With pictures excluded, copy word for word the lines in the data below from the line containing "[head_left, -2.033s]" through the line containing "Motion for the".

(Data extract):

_ _ _ _ _

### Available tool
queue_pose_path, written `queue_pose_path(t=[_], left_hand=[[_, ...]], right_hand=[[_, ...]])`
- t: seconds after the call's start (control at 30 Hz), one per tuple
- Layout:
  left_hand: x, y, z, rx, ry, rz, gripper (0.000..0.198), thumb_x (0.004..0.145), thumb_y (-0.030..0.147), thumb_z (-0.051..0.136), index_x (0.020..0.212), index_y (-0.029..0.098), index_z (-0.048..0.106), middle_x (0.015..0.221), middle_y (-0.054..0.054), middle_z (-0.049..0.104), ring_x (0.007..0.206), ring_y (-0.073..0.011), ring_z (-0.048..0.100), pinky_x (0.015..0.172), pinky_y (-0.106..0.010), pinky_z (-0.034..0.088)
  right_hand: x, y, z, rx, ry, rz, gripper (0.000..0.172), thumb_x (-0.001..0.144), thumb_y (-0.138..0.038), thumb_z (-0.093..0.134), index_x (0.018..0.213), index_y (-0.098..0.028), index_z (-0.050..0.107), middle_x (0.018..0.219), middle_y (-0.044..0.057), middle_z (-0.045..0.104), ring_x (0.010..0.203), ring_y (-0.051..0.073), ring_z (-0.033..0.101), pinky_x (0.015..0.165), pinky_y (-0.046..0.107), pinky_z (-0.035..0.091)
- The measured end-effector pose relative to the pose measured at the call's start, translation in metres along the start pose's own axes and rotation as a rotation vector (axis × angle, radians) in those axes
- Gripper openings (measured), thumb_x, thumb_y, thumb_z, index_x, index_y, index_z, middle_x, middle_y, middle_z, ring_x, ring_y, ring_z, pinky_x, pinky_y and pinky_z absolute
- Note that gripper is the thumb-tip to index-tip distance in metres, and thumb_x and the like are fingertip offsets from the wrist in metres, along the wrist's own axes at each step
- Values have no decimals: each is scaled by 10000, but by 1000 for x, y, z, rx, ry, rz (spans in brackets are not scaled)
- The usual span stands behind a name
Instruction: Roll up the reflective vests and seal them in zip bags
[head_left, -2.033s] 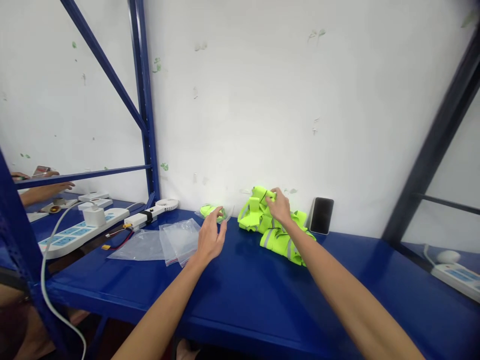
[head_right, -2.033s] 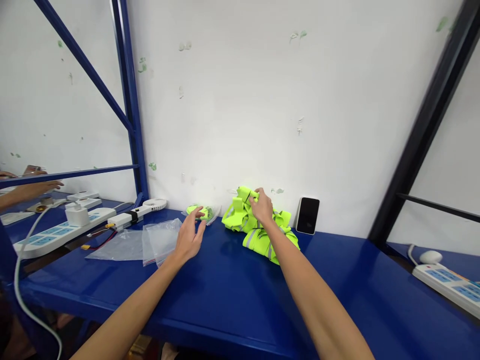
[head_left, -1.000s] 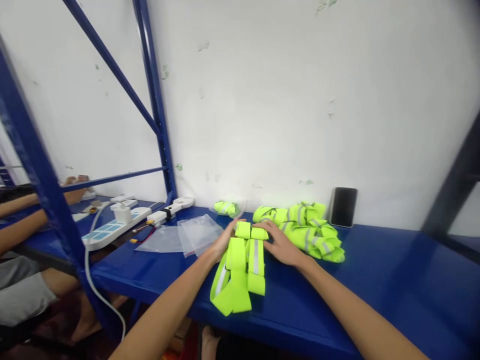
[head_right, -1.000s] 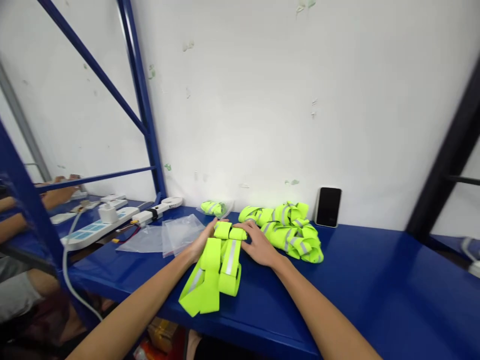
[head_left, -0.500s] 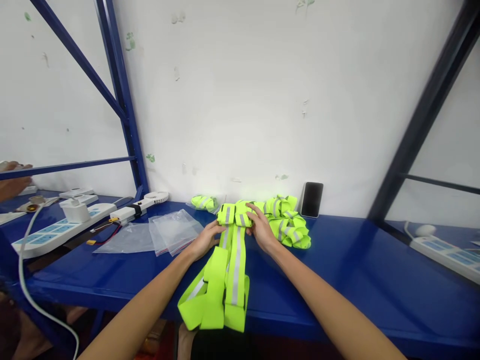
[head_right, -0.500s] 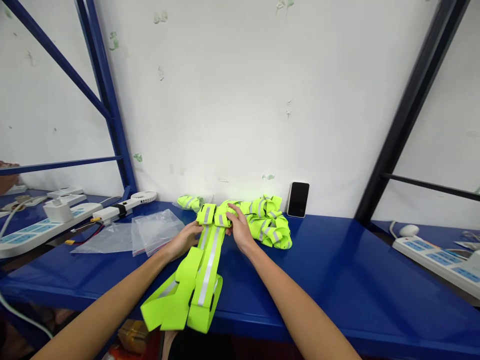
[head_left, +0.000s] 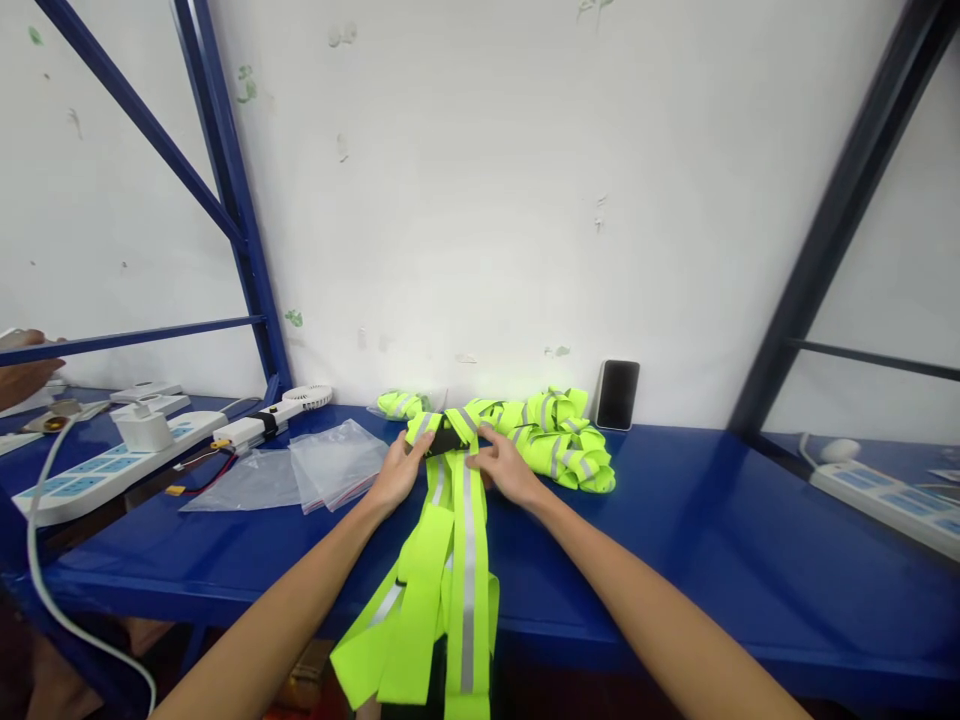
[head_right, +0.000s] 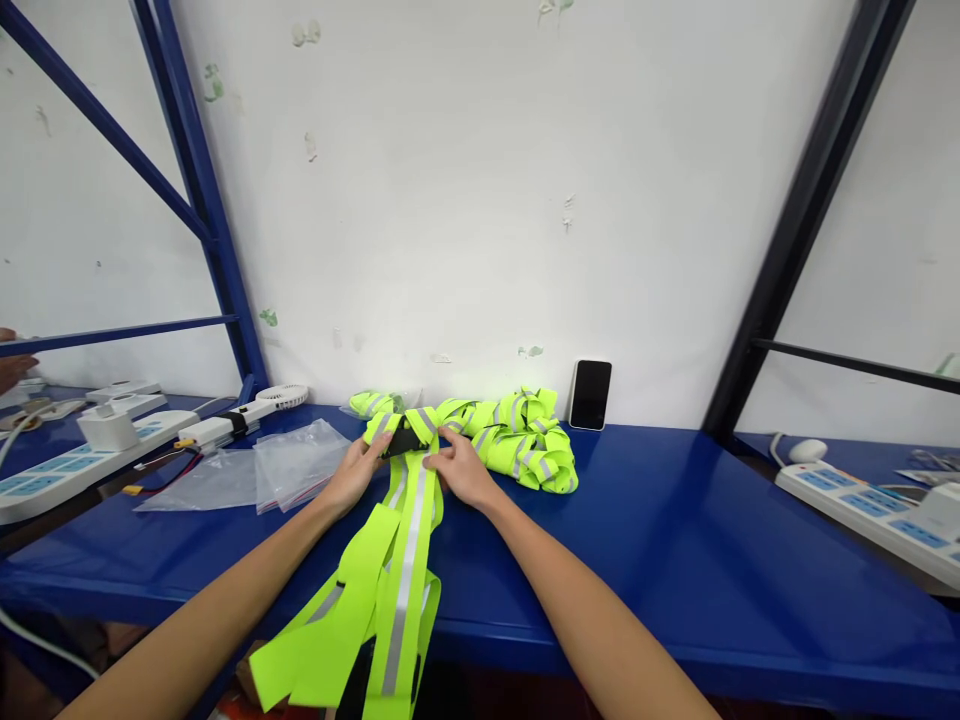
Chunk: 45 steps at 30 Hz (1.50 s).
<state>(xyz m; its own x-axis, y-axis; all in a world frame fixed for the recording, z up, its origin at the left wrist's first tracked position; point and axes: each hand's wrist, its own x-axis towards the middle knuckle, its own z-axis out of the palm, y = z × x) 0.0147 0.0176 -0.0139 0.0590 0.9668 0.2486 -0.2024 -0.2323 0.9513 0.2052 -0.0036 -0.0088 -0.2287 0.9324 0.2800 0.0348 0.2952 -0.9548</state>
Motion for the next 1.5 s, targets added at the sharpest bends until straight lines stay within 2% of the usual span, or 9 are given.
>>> queue_pose_path(t=[0.1, 0.27, 0.4, 0.53, 0.7, 0.97, 1.1, 1.3, 1.5], left_hand=[[1, 0, 2, -43, -19, -84, 531, 739, 541, 674, 1023, 93, 663, 899, -109, 723, 926, -289, 661, 781, -349, 517], [-9, 14, 13, -198, -54, -181, 436, 762, 484, 675, 1025, 138, 657, 822, -69, 730, 738, -216, 681, 684, -302, 533], [-19, 25, 10, -219, -250, -392, 462, 796, 595, 570, 844, 145, 667, 582, -39, 658, 433, -140, 561, 450, -240, 459], [-24, 29, 7, -213, -391, -454, 436, 791, 542, 596, 877, 120, 666, 660, -78, 685, 482, -166, 607, 484, -260, 487], [-24, 25, 15, -227, -278, -369, 264, 767, 273, 670, 982, 121, 648, 736, -72, 715, 578, -181, 654, 616, -288, 527], [-18, 12, 12, -200, -180, -372, 272, 749, 363, 629, 913, 147, 654, 837, -102, 742, 785, -280, 699, 733, -374, 533], [-19, 12, 11, -225, -285, -401, 369, 709, 386, 519, 923, 133, 681, 819, -103, 742, 831, -320, 689, 733, -409, 527], [-15, 12, 11, -172, -56, -266, 386, 672, 256, 628, 1040, 138, 614, 846, -66, 737, 763, -262, 691, 706, -359, 528], [-14, 9, 14, -176, -97, -196, 492, 700, 317, 722, 1142, 174, 560, 1000, -81, 718, 866, -255, 687, 789, -358, 520]], right_hand=[[-4, -2, 2, -336, 84, -176, 386, 744, -312, 634, 1110, -200, 587, 642, -32, 539, 529, 130, 464, 528, 262, 382], [-6, -12, -2, -463, 195, -407, 556, 780, -268, 598, 1322, -270, 480, 1209, 91, 509, 904, 203, 579, 725, 329, 483], [-4, -13, -3, -382, 155, -384, 254, 838, -321, 554, 1046, -215, 657, 1021, 68, 638, 926, 238, 602, 758, 340, 480], [-2, -13, 0, -90, 192, -219, 325, 831, -455, 574, 968, -173, 660, 902, 54, 700, 827, 248, 639, 732, 346, 497], [1, -12, 5, 167, 184, -77, 390, 743, -461, 684, 1009, -179, 638, 937, 58, 719, 896, 263, 660, 788, 357, 511], [-4, -4, 20, 482, 47, 264, 339, 750, -322, 597, 1076, -231, 576, 883, 24, 715, 775, 229, 681, 695, 350, 533], [-7, -8, 23, 502, 19, 249, 414, 691, -251, 499, 1101, -237, 552, 818, -3, 696, 711, 223, 666, 642, 348, 525], [-2, -7, 25, 487, 129, 189, 315, 655, -258, 609, 965, -202, 594, 723, 23, 680, 672, 230, 656, 614, 340, 517], [0, -5, 28, 546, 205, 160, 260, 686, -314, 675, 910, -201, 603, 833, 54, 704, 782, 251, 671, 681, 356, 529]])
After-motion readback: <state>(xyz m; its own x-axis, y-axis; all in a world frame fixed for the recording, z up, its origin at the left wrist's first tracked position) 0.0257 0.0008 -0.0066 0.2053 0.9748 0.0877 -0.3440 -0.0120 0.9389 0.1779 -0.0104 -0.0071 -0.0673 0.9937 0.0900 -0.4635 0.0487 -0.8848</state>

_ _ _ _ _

(Response to the task):
[head_left, -2.033s] 
[head_right, -2.033s] 
[head_left, -1.000s] 
[head_right, -1.000s] 
[head_left, -0.500s] 
[head_right, -0.500s] 
[head_left, +0.000s] 
[head_right, +0.000s] 
Chunk: 45 steps at 30 Hz (1.50 s).
<state>(xyz m; its own x-axis, y-axis; all in a world frame fixed for the recording, z up, its origin at the left wrist's first tracked position; point and axes: each hand's wrist, its own x-axis towards the middle knuckle, its own z-axis out of the palm, y = z × x) 0.0147 0.0176 -0.0139 0.0590 0.9668 0.2486 -0.2024 -0.2323 0.9513 0.2052 -0.0036 -0.0088 -0.2287 0.9324 0.2800 0.0348 0.2952 -0.9548</state>
Motion for the next 1.5 s, targets added at the sharpest bends until straight lines stay within 2% of the usual span, or 9 are given.

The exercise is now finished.